[Items listed in a dataset]

——————

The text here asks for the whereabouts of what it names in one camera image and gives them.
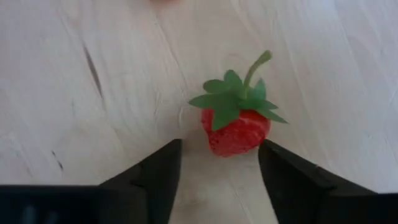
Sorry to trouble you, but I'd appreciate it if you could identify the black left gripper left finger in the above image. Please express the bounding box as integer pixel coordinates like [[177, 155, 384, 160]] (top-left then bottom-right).
[[0, 139, 183, 224]]

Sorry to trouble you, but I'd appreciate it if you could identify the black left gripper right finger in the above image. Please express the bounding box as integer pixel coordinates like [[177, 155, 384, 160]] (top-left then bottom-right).
[[258, 139, 398, 224]]

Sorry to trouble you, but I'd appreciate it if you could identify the red toy strawberry long stem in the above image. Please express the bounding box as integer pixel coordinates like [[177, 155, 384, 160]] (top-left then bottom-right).
[[188, 49, 289, 158]]

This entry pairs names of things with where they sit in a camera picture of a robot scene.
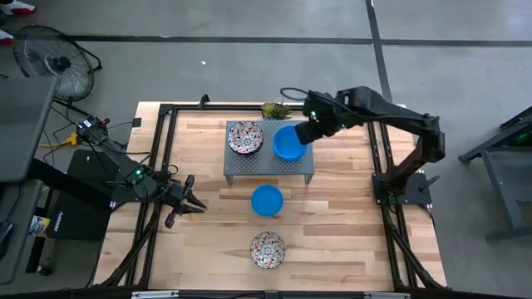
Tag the grey metal table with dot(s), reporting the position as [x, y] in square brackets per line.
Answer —
[503, 187]

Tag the person's shoe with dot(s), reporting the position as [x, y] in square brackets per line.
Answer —
[6, 37]
[18, 7]

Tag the blue plastic mini bowl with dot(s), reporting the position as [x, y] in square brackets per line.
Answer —
[287, 146]
[267, 201]

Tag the yellow power plug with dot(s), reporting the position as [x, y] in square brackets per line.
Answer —
[74, 139]

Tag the black floor fan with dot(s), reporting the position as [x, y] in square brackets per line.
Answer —
[54, 62]

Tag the black computer case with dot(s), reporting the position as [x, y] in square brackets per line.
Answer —
[79, 220]

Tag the silver metal bracket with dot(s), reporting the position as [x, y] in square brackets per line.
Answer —
[154, 295]
[386, 295]

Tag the small green succulent plant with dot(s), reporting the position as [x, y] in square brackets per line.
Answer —
[276, 110]

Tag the printed colourful packet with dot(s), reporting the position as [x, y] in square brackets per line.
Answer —
[39, 225]

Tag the grey perforated metal rack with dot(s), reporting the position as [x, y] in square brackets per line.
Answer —
[266, 166]

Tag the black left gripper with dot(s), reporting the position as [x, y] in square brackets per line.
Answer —
[180, 195]

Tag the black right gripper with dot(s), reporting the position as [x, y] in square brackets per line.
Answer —
[311, 132]

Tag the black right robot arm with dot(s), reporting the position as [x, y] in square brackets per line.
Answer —
[395, 116]

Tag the floral patterned ceramic bowl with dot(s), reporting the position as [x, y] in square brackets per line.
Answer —
[245, 137]
[268, 250]

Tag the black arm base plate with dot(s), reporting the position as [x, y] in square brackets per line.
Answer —
[124, 197]
[415, 195]

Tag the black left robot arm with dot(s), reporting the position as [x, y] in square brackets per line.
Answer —
[112, 153]

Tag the grey desk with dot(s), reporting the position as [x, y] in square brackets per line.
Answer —
[25, 124]

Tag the small black square box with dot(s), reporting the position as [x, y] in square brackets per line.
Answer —
[136, 122]

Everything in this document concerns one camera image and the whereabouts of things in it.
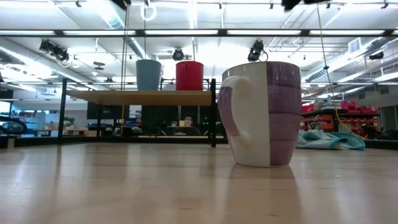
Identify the black camera on mount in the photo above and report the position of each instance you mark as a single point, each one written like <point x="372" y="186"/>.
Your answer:
<point x="256" y="51"/>
<point x="178" y="54"/>
<point x="56" y="51"/>

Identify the black aluminium table frame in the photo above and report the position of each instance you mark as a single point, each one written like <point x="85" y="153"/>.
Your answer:
<point x="93" y="140"/>

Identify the purple and white mug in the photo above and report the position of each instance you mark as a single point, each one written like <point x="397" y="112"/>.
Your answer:
<point x="267" y="115"/>

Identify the potted green plant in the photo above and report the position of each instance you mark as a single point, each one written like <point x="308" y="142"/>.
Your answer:
<point x="69" y="121"/>

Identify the black horizontal frame beam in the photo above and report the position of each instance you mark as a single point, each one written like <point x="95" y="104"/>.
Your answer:
<point x="199" y="32"/>

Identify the wooden shelf with black legs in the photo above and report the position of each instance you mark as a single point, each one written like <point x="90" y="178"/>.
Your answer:
<point x="140" y="97"/>

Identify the blue plastic cup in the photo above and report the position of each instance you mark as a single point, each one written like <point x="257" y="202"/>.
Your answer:
<point x="148" y="76"/>

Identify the light blue cloth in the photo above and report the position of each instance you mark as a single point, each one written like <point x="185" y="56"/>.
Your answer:
<point x="326" y="140"/>

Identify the person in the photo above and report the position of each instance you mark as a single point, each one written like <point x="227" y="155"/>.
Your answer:
<point x="187" y="124"/>

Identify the rack of red storage bins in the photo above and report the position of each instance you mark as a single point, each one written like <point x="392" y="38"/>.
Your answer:
<point x="348" y="115"/>

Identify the red mug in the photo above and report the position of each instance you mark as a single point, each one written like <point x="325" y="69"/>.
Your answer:
<point x="189" y="76"/>

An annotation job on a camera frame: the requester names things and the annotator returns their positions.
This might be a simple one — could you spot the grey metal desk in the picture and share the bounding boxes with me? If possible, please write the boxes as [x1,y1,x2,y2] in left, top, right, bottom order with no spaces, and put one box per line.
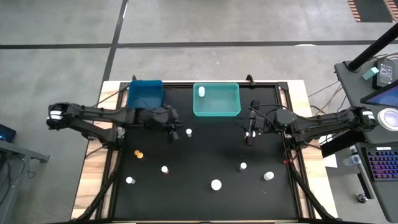
[0,139,50,224]

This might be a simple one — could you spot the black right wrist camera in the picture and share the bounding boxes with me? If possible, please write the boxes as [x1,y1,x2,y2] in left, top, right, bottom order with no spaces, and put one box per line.
[258,119,272,134]

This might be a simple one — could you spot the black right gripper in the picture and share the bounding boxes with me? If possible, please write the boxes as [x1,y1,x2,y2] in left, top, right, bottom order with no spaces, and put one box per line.
[233,100,277,147]

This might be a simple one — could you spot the teal plastic bin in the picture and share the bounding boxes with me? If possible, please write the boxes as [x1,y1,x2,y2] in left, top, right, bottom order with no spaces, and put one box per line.
[192,82,242,118]

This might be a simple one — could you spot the small teal box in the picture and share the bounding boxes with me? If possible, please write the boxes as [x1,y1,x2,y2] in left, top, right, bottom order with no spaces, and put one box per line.
[362,67,380,81]

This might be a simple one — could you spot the monitor with blue screen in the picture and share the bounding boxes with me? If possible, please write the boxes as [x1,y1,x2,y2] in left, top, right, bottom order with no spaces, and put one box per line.
[360,81,398,108]

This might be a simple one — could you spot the grey keyboard desk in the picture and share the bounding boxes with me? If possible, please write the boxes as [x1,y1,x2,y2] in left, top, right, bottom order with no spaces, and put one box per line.
[354,141,398,223]

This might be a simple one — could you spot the black stand post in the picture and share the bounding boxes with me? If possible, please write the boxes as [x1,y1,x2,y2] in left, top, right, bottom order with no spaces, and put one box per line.
[347,23,398,72]

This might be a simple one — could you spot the black cart base beam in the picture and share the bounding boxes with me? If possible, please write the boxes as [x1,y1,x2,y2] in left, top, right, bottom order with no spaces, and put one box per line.
[322,127,366,158]

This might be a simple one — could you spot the backlit rgb keyboard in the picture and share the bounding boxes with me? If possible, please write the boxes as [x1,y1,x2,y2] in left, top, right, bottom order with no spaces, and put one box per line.
[366,146,398,182]

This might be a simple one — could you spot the black aluminium table frame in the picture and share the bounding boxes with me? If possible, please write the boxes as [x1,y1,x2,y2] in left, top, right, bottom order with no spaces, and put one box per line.
[71,74,340,224]

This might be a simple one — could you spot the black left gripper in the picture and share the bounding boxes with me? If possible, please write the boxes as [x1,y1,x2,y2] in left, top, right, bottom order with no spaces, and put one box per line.
[139,103,185,143]

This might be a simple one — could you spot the black mat orange stripes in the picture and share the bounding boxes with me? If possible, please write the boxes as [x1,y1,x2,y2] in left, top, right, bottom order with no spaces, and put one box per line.
[347,0,398,23]

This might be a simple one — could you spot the clear plastic water bottle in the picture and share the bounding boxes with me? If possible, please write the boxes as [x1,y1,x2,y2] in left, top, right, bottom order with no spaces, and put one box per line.
[342,154,362,166]

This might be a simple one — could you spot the grey equipment cart top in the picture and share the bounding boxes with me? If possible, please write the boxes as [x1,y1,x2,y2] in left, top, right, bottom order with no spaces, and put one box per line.
[334,58,398,144]

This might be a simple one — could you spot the blue plastic bin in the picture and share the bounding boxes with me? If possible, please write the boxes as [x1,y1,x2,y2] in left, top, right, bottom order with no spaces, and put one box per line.
[126,80,165,110]

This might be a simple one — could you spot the small white object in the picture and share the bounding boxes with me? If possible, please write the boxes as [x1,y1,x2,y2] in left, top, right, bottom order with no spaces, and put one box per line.
[319,133,333,146]

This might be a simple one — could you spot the white paper sheet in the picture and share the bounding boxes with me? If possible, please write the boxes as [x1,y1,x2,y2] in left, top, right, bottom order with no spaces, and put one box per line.
[323,154,338,169]

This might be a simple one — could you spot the dark laptop blue screen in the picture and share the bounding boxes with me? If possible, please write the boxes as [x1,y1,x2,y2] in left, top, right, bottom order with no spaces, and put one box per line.
[0,123,17,143]

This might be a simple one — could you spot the white round device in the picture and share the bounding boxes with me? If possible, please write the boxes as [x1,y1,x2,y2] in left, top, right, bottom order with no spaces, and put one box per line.
[377,107,398,132]

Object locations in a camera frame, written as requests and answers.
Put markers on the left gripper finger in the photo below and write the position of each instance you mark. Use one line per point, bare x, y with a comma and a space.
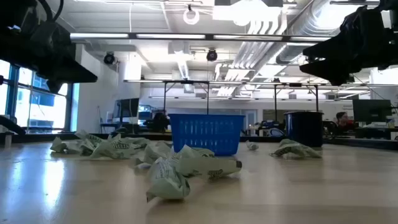
71, 73
57, 87

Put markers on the person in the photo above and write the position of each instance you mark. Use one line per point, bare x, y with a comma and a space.
160, 123
343, 119

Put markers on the black computer monitor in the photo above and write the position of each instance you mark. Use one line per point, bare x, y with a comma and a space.
371, 110
127, 108

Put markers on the large blue-framed window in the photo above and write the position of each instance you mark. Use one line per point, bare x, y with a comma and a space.
31, 105

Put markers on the long ceiling light bar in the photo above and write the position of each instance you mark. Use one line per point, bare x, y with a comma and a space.
171, 36

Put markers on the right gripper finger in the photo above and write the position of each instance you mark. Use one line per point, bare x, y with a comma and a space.
332, 73
332, 48

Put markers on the black diagonal bar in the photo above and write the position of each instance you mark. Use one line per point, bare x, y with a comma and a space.
12, 124

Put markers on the black ceiling camera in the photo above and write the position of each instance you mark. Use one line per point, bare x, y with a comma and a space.
109, 58
211, 55

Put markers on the silver ceiling duct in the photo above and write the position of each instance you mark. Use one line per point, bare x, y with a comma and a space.
308, 28

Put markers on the blue plastic basket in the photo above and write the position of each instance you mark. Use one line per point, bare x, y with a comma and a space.
206, 133

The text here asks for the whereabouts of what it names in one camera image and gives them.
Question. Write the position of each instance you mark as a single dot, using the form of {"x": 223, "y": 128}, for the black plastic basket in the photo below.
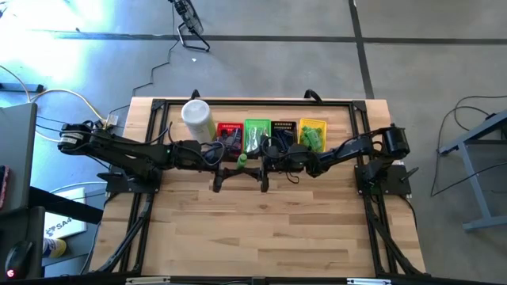
{"x": 283, "y": 124}

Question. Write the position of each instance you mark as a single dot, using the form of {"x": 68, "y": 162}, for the yellow plastic basket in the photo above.
{"x": 322, "y": 122}

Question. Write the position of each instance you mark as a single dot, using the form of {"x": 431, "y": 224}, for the silver aluminium bar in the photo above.
{"x": 368, "y": 282}
{"x": 146, "y": 280}

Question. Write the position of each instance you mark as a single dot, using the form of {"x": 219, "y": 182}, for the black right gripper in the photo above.
{"x": 295, "y": 158}

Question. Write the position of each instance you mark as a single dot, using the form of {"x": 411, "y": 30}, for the white green wipes canister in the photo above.
{"x": 196, "y": 115}

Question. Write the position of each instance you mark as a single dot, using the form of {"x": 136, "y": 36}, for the dark packet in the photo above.
{"x": 282, "y": 136}

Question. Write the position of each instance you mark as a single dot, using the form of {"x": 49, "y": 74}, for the yellow white cup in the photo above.
{"x": 55, "y": 248}

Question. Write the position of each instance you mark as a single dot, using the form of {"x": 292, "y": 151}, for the red plastic basket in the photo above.
{"x": 237, "y": 125}

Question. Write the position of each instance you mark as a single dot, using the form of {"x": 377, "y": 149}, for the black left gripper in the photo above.
{"x": 190, "y": 155}

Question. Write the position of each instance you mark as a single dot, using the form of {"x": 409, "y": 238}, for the green plastic basket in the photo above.
{"x": 257, "y": 122}

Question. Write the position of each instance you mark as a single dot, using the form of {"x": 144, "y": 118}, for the grey floor bar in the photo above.
{"x": 24, "y": 88}

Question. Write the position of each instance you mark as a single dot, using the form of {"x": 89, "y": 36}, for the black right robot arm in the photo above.
{"x": 356, "y": 148}

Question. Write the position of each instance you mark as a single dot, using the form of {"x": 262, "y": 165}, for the black table clamp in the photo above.
{"x": 195, "y": 94}
{"x": 313, "y": 95}

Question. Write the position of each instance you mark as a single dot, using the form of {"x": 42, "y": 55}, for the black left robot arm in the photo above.
{"x": 119, "y": 152}

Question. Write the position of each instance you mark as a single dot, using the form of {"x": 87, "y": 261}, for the white printed box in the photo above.
{"x": 63, "y": 229}

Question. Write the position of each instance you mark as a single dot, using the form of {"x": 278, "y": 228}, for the white power strip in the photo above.
{"x": 113, "y": 118}

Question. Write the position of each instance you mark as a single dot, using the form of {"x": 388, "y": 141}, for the grey cabinet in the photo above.
{"x": 16, "y": 158}

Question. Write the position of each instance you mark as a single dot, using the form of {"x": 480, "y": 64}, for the black side desk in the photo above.
{"x": 20, "y": 229}

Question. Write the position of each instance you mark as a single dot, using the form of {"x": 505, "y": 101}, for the black aluminium table frame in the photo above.
{"x": 257, "y": 102}

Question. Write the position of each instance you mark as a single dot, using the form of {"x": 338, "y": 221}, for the black computer mouse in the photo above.
{"x": 17, "y": 257}

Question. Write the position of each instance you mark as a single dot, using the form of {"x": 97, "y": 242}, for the grey metal table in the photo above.
{"x": 472, "y": 186}

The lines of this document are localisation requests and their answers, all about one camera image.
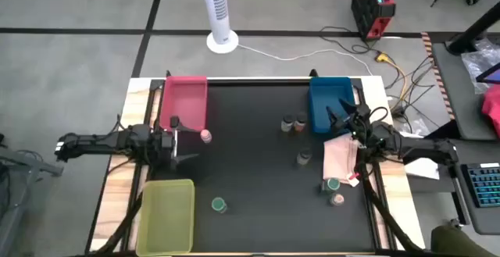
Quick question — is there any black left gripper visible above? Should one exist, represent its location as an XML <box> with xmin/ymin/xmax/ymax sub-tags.
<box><xmin>155</xmin><ymin>125</ymin><xmax>202</xmax><ymax>170</ymax></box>

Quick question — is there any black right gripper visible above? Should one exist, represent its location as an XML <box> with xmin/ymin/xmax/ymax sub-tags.
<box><xmin>326</xmin><ymin>98</ymin><xmax>372</xmax><ymax>148</ymax></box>

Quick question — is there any black-lid jar red spice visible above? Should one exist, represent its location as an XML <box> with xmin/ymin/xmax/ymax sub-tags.
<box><xmin>293</xmin><ymin>112</ymin><xmax>309</xmax><ymax>133</ymax></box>

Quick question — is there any black-lid jar pale yellow spice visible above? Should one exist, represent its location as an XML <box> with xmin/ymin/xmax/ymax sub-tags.
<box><xmin>280</xmin><ymin>114</ymin><xmax>295</xmax><ymax>133</ymax></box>

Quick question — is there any green-lid spice jar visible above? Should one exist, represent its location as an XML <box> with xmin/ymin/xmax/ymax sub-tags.
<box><xmin>321</xmin><ymin>177</ymin><xmax>341</xmax><ymax>194</ymax></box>
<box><xmin>211</xmin><ymin>196</ymin><xmax>229</xmax><ymax>214</ymax></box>

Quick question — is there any blue plastic bin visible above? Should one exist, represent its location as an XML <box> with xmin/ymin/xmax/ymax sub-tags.
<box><xmin>308</xmin><ymin>77</ymin><xmax>360</xmax><ymax>135</ymax></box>

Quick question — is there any red plastic bin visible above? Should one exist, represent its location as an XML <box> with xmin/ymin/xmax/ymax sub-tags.
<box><xmin>159</xmin><ymin>75</ymin><xmax>209</xmax><ymax>133</ymax></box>

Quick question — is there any pink cloth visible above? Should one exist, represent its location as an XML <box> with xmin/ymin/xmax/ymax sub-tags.
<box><xmin>322</xmin><ymin>132</ymin><xmax>363</xmax><ymax>187</ymax></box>

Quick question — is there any yellow-green plastic bin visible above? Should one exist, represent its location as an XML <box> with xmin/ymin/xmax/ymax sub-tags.
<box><xmin>135</xmin><ymin>178</ymin><xmax>195</xmax><ymax>257</ymax></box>

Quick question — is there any black table mat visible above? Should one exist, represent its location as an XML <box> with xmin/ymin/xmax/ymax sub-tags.
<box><xmin>154</xmin><ymin>80</ymin><xmax>378</xmax><ymax>253</ymax></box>

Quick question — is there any white paper sheet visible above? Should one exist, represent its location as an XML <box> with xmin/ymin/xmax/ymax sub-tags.
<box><xmin>404</xmin><ymin>157</ymin><xmax>441</xmax><ymax>180</ymax></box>

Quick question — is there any striped hazard tape strip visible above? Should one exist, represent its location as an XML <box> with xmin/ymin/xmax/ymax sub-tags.
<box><xmin>420</xmin><ymin>31</ymin><xmax>457</xmax><ymax>122</ymax></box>

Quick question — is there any red and black power station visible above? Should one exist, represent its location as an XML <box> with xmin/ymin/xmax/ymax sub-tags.
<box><xmin>350</xmin><ymin>0</ymin><xmax>397</xmax><ymax>41</ymax></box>

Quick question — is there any grey side desk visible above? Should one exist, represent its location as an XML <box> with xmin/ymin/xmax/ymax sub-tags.
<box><xmin>431</xmin><ymin>34</ymin><xmax>500</xmax><ymax>237</ymax></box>

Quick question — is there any white tower fan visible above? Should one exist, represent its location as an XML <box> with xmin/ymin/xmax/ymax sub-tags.
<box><xmin>199</xmin><ymin>0</ymin><xmax>240</xmax><ymax>55</ymax></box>

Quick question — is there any clear plastic bag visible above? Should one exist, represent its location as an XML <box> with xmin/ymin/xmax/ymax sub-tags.
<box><xmin>460</xmin><ymin>37</ymin><xmax>500</xmax><ymax>94</ymax></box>

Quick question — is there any red fabric item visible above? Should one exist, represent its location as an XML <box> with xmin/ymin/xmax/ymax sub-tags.
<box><xmin>480</xmin><ymin>84</ymin><xmax>500</xmax><ymax>139</ymax></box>

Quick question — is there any black desk pole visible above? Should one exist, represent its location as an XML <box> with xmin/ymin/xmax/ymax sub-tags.
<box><xmin>447</xmin><ymin>1</ymin><xmax>500</xmax><ymax>55</ymax></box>

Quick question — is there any dark tablet screen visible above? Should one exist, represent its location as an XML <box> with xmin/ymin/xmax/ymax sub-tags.
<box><xmin>475</xmin><ymin>62</ymin><xmax>500</xmax><ymax>84</ymax></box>

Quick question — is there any backlit black keyboard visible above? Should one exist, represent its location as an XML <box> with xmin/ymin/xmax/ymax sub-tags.
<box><xmin>460</xmin><ymin>162</ymin><xmax>500</xmax><ymax>209</ymax></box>

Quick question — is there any grey metal stand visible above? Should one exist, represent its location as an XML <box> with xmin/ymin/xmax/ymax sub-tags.
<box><xmin>0</xmin><ymin>131</ymin><xmax>66</xmax><ymax>257</ymax></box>

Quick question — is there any person's leg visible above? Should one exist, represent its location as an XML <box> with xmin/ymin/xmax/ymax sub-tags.
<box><xmin>430</xmin><ymin>225</ymin><xmax>497</xmax><ymax>257</ymax></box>

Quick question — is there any black cable bundle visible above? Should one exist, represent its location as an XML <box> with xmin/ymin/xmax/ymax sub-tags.
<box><xmin>384</xmin><ymin>53</ymin><xmax>437</xmax><ymax>117</ymax></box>

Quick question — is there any coiled black cable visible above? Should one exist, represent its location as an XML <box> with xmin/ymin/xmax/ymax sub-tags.
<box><xmin>318</xmin><ymin>25</ymin><xmax>382</xmax><ymax>55</ymax></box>

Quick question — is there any yellow cable with plug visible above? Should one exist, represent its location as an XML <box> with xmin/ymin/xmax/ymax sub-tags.
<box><xmin>375</xmin><ymin>52</ymin><xmax>409</xmax><ymax>109</ymax></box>

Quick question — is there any white power cable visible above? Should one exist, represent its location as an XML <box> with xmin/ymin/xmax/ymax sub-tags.
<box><xmin>237</xmin><ymin>44</ymin><xmax>374</xmax><ymax>77</ymax></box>

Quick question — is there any black aluminium table frame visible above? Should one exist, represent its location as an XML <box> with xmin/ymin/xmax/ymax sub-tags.
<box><xmin>87</xmin><ymin>69</ymin><xmax>427</xmax><ymax>257</ymax></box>

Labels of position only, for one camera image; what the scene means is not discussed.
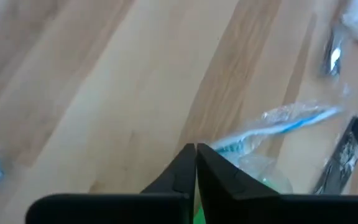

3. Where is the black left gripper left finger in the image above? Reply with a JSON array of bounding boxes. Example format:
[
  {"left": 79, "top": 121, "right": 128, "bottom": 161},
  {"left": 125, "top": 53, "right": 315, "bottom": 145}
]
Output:
[{"left": 25, "top": 142, "right": 198, "bottom": 224}]

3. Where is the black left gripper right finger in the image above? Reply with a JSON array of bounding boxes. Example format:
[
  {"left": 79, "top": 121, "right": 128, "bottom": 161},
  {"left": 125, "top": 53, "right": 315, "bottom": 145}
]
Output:
[{"left": 196, "top": 142, "right": 358, "bottom": 224}]

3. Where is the blue toothbrush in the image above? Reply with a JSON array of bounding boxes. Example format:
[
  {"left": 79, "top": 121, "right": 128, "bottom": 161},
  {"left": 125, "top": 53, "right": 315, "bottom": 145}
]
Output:
[{"left": 209, "top": 101, "right": 344, "bottom": 195}]

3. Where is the green plastic basket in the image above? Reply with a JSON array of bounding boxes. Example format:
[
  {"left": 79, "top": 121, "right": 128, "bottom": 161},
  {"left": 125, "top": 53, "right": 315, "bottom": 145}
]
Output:
[{"left": 193, "top": 177, "right": 293, "bottom": 224}]

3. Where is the black comb in clear wrapper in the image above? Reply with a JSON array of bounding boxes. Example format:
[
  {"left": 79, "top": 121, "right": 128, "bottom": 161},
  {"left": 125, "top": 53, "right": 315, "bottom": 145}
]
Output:
[{"left": 312, "top": 115, "right": 358, "bottom": 196}]

——————

REQUIRED ACTION
Within the records, how many lines carry the word "document"? Reply with the figure alone.

TASK SOLUTION
2